About this task: Look through the listing below for the string "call". Show each line where it occurs.

Collected material:
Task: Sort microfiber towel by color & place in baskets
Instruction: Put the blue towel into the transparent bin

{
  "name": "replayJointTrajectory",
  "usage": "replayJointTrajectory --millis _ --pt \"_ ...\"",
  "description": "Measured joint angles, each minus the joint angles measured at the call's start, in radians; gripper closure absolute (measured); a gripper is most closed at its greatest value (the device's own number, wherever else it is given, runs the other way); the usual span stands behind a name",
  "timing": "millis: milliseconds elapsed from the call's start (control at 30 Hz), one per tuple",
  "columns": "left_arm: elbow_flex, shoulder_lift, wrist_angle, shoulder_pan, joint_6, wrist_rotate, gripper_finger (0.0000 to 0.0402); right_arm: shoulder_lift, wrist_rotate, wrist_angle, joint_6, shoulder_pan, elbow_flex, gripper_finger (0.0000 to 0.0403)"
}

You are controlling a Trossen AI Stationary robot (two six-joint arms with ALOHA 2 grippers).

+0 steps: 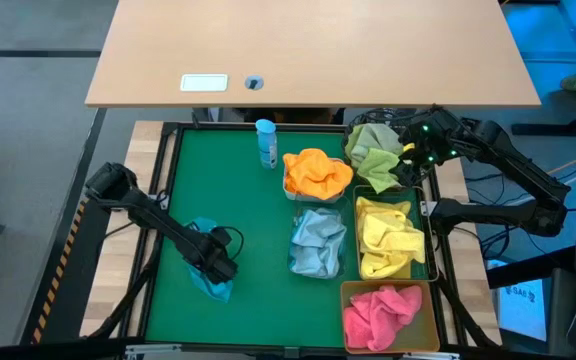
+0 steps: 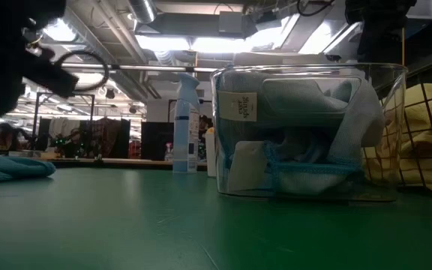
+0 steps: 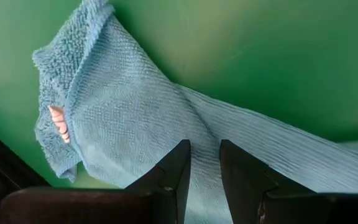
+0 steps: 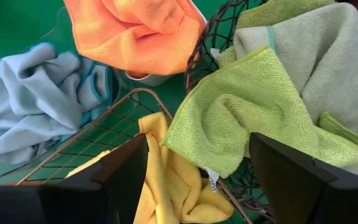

Exercise output:
  "description": "Measured joint angles, each minus the joint angles measured at the call's start, in radians; gripper closure absolute (measured); a gripper is most closed at its greatest value (the device's own number, wherever else it is given, runs the other way); the usual span stands behind a name",
  "timing": "millis: milliseconds elapsed from the call's start (control at 30 Hz), one per tuple",

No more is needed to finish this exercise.